Intraspecific differences in leaf chemical traits from five common evergreen species in contrasting climate conditions (temperature and precipitation) from northern Patagonian rainforest (42–44°S)
Background and aims: Soil properties and climate influence leaf chemical traits producing intraspecific variation in plants. Studies evaluating their importance in the South American Temperate Forest (STF) species are scarce. This study aimed to evaluate the intraspecific differences in five evergreen species of the rainforest considering two contrasting areas (i.e. temperature and precipitation), linking soil and climate with plants traits.

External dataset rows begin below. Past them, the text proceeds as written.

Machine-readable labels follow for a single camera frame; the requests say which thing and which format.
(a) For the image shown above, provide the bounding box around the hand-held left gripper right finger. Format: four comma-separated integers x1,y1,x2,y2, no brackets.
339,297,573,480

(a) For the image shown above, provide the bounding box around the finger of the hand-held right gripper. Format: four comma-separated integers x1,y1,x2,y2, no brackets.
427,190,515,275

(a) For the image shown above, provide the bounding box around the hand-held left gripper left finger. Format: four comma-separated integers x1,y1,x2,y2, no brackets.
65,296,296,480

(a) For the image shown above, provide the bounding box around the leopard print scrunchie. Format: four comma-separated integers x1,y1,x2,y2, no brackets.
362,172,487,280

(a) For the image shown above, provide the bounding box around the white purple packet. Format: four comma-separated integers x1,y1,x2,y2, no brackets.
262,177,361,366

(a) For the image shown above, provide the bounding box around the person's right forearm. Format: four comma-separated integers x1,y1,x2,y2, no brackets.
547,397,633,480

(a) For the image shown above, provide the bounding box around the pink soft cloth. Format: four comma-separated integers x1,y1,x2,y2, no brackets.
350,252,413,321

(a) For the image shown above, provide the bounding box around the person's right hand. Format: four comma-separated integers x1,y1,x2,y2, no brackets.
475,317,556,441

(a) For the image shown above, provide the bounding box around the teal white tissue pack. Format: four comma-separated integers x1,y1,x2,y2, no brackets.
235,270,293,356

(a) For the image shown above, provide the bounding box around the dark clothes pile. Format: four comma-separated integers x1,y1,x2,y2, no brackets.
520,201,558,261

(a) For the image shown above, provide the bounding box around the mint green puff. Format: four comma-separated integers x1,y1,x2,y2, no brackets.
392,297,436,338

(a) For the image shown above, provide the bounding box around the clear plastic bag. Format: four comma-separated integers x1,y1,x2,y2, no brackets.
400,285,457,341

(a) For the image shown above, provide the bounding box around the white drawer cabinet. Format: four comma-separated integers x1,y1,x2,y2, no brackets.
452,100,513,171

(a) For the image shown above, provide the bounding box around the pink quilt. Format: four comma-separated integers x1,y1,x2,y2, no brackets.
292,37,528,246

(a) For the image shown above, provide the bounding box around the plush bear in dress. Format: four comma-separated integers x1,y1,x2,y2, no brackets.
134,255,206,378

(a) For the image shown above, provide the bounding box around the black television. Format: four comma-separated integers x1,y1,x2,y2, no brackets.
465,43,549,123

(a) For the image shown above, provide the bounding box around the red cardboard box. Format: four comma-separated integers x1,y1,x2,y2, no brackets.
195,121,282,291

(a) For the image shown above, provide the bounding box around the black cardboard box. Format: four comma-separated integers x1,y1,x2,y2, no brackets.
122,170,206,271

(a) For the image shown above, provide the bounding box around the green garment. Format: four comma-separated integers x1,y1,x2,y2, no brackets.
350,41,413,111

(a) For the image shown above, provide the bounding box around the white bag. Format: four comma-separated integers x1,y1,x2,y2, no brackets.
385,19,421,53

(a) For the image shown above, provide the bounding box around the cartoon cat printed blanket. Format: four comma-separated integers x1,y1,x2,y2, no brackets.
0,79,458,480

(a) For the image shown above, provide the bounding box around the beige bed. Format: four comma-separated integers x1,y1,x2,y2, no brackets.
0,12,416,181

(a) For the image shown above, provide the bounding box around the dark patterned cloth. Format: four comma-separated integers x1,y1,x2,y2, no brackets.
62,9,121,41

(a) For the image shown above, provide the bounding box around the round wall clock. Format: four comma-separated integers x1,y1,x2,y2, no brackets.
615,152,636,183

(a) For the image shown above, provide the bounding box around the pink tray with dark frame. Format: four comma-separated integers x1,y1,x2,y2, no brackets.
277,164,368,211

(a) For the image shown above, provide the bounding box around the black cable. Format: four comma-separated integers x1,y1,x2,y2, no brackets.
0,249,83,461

Methods: Soil properties (Corg%, N%, C/N, δ13C, δ15N, pH and temperature), climate variables (mean annual precipitation and temperature [MAP; MAT]) and leaf chemical traits (C%, N% and P%, C/N, N/P, δ13C and δ15N) were measured and compared between two areas in the Northern Patagonia (42°- 44°S). In addition, the relationship of leaf chemical traits with soil and climate was assessed. Results: Significant differences were found in soil (Corg%, C/N and pH; p < 0.05) and climate (p < 0.05), with MAP identified as the most common factor controlling soil properties (Corg%, C/N and δ15N). Intraspecific differences in leaf chemical traits were found between areas, but not in all traits. The most common leaf chemical trait with significant differences was C%. Higher mean C% values were found in the island in plants and soils. High number of correlations (n = 13 correlations; p < 0.05) were found between leaf chemical traits. On the other hand, only MAP was a significant predictor of δ13C in the leaves. Conclusion: The leaf chemical traits variability suggests a species-specific response to the soil and climate conditions, with important influence of precipitation as the most common predictor of soil properties and δ13C in the leaves.